=== Data to process ===
+-------+
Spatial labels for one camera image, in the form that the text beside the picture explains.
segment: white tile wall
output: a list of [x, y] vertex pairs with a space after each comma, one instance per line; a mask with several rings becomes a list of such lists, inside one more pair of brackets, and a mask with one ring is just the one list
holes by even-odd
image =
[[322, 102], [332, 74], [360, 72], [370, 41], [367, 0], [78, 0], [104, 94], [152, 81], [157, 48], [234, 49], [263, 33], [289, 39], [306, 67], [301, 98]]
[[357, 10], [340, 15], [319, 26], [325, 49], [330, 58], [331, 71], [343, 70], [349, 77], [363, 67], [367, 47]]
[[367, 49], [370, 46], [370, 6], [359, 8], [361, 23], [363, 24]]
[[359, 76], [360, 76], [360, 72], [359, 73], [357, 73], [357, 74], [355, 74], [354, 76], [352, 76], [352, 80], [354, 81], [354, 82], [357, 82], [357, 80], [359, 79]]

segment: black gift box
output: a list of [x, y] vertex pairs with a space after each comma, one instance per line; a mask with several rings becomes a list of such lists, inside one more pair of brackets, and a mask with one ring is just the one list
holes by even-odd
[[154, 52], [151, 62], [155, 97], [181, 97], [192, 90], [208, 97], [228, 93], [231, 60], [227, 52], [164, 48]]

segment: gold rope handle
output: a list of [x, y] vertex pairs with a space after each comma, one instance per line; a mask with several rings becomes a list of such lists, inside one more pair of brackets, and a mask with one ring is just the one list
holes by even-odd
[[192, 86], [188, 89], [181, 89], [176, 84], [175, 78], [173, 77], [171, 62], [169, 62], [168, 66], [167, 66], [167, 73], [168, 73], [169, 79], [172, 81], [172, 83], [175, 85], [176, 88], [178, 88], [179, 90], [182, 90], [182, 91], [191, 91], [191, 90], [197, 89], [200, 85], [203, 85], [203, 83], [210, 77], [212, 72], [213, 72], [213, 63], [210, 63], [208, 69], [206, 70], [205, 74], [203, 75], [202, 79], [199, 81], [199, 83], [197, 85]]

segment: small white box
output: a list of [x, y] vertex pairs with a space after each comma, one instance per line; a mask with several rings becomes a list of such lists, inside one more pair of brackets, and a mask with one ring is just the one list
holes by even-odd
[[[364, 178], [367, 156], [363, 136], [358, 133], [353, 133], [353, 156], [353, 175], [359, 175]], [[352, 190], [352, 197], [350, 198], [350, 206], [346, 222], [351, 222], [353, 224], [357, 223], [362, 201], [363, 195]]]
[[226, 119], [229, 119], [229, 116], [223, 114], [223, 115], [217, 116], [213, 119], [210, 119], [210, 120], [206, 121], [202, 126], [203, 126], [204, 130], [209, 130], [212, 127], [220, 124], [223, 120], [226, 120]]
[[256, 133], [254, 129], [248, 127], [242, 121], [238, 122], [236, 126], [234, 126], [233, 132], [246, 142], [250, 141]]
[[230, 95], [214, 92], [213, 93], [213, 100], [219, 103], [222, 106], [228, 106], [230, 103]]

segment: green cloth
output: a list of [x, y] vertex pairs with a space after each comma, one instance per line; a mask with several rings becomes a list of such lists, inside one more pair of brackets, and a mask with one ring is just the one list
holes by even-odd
+-------+
=== Aim of the task ===
Copy out the full set of entries without altering anything.

=== Response for this exercise ===
Spatial labels for one camera image, in the form that the text beside the picture explains.
segment: white tile wall
output: a list of [x, y] vertex pairs with a space after each comma, one instance per line; a mask with several rings becomes a list of such lists, inside one more pair of brackets, and a mask with one ring is just the one list
holes by even-odd
image =
[[322, 102], [332, 74], [360, 72], [370, 41], [367, 0], [78, 0], [104, 94], [152, 81], [157, 48], [234, 49], [263, 33], [289, 39], [306, 67], [301, 98]]
[[357, 10], [340, 15], [319, 26], [325, 49], [330, 58], [331, 71], [343, 70], [349, 77], [363, 67], [367, 47]]
[[367, 49], [370, 46], [370, 6], [359, 8], [361, 23], [363, 24]]
[[359, 76], [360, 76], [360, 72], [359, 73], [357, 73], [357, 74], [355, 74], [354, 76], [352, 76], [352, 80], [354, 81], [354, 82], [357, 82], [357, 80], [359, 79]]

segment: black gift box
output: a list of [x, y] vertex pairs with a space after each comma, one instance per line; a mask with several rings becomes a list of such lists, inside one more pair of brackets, and a mask with one ring is just the one list
holes by even-odd
[[154, 52], [151, 62], [155, 97], [181, 97], [192, 90], [208, 97], [228, 93], [231, 60], [227, 52], [164, 48]]

segment: gold rope handle
output: a list of [x, y] vertex pairs with a space after each comma, one instance per line; a mask with several rings becomes a list of such lists, inside one more pair of brackets, and a mask with one ring is just the one list
holes by even-odd
[[192, 86], [188, 89], [181, 89], [176, 84], [175, 78], [173, 77], [171, 62], [169, 62], [168, 66], [167, 66], [167, 73], [168, 73], [169, 79], [172, 81], [172, 83], [175, 85], [176, 88], [178, 88], [179, 90], [182, 90], [182, 91], [191, 91], [191, 90], [197, 89], [200, 85], [203, 85], [203, 83], [210, 77], [212, 72], [213, 72], [213, 63], [210, 63], [208, 69], [206, 70], [205, 74], [203, 75], [202, 79], [199, 81], [199, 83], [197, 85]]

segment: small white box
output: a list of [x, y] vertex pairs with a space after each comma, one instance per line; a mask with several rings becomes a list of such lists, inside one more pair of brackets, and a mask with one ring is just the one list
holes by even-odd
[[[364, 178], [367, 156], [363, 136], [358, 133], [353, 133], [353, 156], [353, 175], [359, 175]], [[352, 190], [352, 197], [350, 198], [350, 206], [346, 222], [351, 222], [353, 224], [357, 223], [362, 201], [363, 195]]]
[[226, 119], [229, 119], [229, 116], [223, 114], [223, 115], [217, 116], [213, 119], [210, 119], [210, 120], [206, 121], [202, 126], [203, 126], [204, 130], [209, 130], [212, 127], [220, 124], [223, 120], [226, 120]]
[[256, 133], [254, 129], [248, 127], [242, 121], [238, 122], [236, 126], [234, 126], [233, 132], [246, 142], [250, 141]]
[[230, 95], [214, 92], [213, 93], [213, 100], [219, 103], [222, 106], [228, 106], [230, 103]]

segment: green cloth
output: a list of [x, y] vertex pairs with a space after each comma, one instance per line; a mask with several rings becomes a list of such lists, inside one more pair of brackets, and a mask with one ring is just the one list
holes by even-odd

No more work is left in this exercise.